苏清婉把信折好递给赵无疾。赵无疾看完后沉默了片刻,然后说他知道陆文渊在哪里。谢安倒台后陆文渊被革了职,但他没有离开京城,而是改头换面藏在太医署旁边的药材铺子里做伙计。那个药材铺子是沈济生前常去的,陆文渊这些年一直以“帮工”的身份藏在那里,暗中替谢安传递太医院那边的消息。谢安死后他不敢再联系任何人,但他没有跑——因为谢安在绝笔信里说过会有人来找他。

“臣今晚就去找他。”赵无疾把信收进怀里,“那条线上如果有漏网的北朔眼线,陆文渊一定知道。”他转身要走,忽然又停住脚步,回头看了苏清婉一眼,“殿下,谢安在十里亭喝最后一杯茶的时候,臣在远处看着。他没有看到臣——臣藏在松林里,看着他独坐一夜,看着他写绝笔信,看着他咬破手指在衣襟上写那个字。臣想上前,但臣没有,因为他等的人不是我。”

他的声音忽然变得很轻:“他等的人是殿下。他等了六年,把所有的证据都交给了殿下,然后一个人走了。臣守了十几年密室,最后送走他也只能用眼睛看。殿下,您替臣做了一件事——您把他的忠字带到了陛下面前。臣欠您一条命。以后不管发生什么,这条命都是殿下的。”

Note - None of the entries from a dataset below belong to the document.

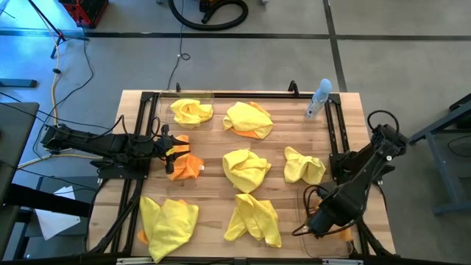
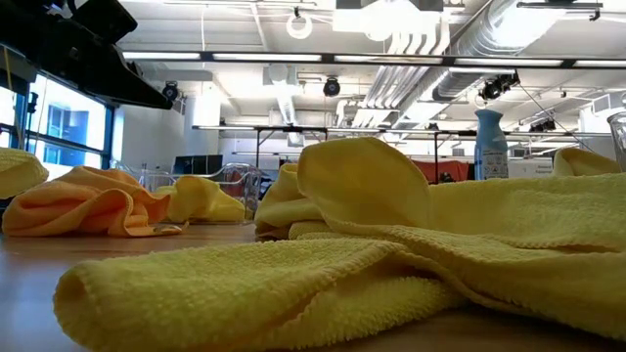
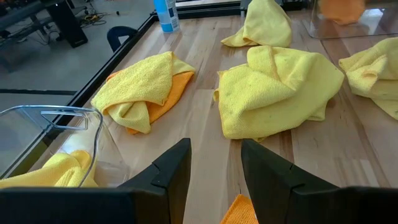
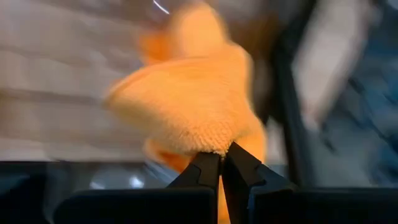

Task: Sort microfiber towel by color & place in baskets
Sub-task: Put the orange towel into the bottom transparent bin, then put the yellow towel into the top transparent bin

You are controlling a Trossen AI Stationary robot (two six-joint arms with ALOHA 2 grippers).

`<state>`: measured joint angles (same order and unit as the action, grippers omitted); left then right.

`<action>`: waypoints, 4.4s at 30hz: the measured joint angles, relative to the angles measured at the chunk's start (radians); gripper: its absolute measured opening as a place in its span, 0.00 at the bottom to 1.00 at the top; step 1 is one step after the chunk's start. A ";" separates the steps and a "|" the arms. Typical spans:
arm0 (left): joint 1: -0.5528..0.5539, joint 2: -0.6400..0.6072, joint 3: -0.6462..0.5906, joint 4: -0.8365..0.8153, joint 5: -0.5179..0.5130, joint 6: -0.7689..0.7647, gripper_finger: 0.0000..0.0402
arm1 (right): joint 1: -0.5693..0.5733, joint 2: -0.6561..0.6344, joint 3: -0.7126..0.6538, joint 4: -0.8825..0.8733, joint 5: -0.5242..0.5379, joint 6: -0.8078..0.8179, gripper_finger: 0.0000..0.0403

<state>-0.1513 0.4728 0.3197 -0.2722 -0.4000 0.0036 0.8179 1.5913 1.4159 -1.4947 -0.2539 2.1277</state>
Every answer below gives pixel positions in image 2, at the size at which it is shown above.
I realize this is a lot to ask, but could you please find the black ceiling spotlight cluster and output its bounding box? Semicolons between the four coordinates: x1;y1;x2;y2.
477;70;521;103

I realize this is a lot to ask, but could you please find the silver ventilation duct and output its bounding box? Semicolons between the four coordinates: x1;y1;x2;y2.
432;0;568;102

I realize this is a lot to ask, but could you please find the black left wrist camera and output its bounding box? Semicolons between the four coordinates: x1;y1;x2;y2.
71;0;139;45

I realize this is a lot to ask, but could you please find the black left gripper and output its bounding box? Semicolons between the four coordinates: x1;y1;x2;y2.
0;0;173;110

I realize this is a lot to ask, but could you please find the blue spray bottle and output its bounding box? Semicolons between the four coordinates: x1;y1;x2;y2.
472;108;511;181

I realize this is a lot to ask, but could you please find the red background bin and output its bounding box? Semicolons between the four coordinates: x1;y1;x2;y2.
413;159;471;185

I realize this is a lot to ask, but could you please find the dark window frame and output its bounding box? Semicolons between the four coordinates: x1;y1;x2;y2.
0;67;117;170

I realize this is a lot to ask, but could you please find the yellow microfiber towel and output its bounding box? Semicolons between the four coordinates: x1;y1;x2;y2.
0;146;50;200
52;136;626;352
253;162;338;242
155;174;247;225
552;146;623;178

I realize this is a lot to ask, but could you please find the black background monitor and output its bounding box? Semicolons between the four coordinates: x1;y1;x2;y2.
173;154;225;176

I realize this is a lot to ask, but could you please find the white labelled box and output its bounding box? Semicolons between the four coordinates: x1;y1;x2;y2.
507;156;555;180

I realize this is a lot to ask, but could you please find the white ring ceiling lamp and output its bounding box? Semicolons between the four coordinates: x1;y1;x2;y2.
285;13;314;41

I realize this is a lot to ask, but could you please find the orange microfiber towel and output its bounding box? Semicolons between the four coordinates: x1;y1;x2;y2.
1;164;190;240

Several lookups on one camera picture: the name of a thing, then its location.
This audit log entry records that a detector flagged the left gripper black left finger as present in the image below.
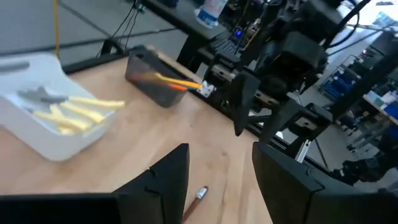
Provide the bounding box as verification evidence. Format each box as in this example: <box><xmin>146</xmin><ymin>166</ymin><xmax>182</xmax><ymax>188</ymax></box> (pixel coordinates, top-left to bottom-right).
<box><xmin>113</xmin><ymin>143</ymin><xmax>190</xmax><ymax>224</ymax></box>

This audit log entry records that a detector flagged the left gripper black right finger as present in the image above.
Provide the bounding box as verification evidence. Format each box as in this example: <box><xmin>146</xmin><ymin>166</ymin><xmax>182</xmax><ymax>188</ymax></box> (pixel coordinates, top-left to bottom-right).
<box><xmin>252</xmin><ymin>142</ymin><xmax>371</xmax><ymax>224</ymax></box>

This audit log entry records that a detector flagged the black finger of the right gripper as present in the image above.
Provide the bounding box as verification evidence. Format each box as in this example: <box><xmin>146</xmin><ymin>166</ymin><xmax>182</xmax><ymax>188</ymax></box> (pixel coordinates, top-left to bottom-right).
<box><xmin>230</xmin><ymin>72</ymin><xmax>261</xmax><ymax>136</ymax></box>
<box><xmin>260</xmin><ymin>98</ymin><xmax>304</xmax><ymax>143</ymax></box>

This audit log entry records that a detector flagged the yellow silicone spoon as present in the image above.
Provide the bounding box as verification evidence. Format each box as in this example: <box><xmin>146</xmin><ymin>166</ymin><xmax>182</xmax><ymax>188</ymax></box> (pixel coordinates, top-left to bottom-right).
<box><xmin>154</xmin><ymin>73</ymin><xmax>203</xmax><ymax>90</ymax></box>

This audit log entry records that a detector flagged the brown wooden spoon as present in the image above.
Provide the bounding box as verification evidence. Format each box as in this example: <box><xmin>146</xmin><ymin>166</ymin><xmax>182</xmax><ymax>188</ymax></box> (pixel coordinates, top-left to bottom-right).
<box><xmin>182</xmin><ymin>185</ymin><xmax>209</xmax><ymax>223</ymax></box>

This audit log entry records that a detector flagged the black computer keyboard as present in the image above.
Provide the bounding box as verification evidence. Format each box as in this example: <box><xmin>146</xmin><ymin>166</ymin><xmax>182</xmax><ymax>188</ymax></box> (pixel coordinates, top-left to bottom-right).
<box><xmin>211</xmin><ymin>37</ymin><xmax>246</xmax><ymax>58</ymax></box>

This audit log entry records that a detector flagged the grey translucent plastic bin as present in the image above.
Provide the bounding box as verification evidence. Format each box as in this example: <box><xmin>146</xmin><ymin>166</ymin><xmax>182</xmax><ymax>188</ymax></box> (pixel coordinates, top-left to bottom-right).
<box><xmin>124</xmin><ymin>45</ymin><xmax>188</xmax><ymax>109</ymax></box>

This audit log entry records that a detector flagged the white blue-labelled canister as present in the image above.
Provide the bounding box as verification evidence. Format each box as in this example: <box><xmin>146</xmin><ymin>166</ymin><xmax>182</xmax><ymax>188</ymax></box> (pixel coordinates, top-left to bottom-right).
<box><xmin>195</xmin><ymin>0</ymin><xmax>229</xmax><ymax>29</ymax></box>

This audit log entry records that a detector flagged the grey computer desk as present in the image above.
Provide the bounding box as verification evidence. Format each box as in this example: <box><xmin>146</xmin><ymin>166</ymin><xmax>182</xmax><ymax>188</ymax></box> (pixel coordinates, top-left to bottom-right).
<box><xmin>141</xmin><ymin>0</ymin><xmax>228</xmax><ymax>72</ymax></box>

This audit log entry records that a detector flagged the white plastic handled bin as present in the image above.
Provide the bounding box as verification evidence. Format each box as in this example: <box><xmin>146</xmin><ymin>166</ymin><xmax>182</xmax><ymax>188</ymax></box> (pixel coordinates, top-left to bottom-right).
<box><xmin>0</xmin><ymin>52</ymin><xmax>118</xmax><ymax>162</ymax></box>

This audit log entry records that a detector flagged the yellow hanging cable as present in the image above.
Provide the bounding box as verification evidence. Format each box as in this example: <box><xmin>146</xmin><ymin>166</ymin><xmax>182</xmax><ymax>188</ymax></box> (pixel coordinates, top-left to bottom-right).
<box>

苏清婉站在档案司昏暗的光线里,看着赵无疾佝偻的背影消失在书架深处。她的手指无意识地抚过桌上谢安那件洗得发白的披风,布料粗糙而冰凉,上面还残留着淡淡的旧纸墨气息。她忽然想起谢安在绝笔信中写的最后那句话——“愿殿下与陛下,前路无霜。”她以前以为这句话只是告别,现在她懂了——不是告别,是托付。他把所有没走完的路都交到了她手上,包括那些他还没来得及找到的人,包括那些他还没来得及送回家的忠魂。

赵无疾在当天夜里就找到了陆文渊。那个药材铺子藏在太医署后面的窄巷里,门面极小,招牌上只写了一个“药”字。陆文渊正在后院里晾晒药材,把切好的甘草一片一片摊在竹匾上,月光照得那些金黄色的切片泛出柔和的光。听见院门被推开,他抬头看见赵无疾,手里的簸箕“哐当”一声掉在地上,甘草片洒了一地。他没有跑,也没有惊慌,只是站在那里愣了很久,然后弯腰把地上的药材一片一片捡起来,动作很慢,像是在捡某种比药材更重的东西。他声音沙哑得几乎听不清:“赵叔。我舅父走的时候,有没有提到我?”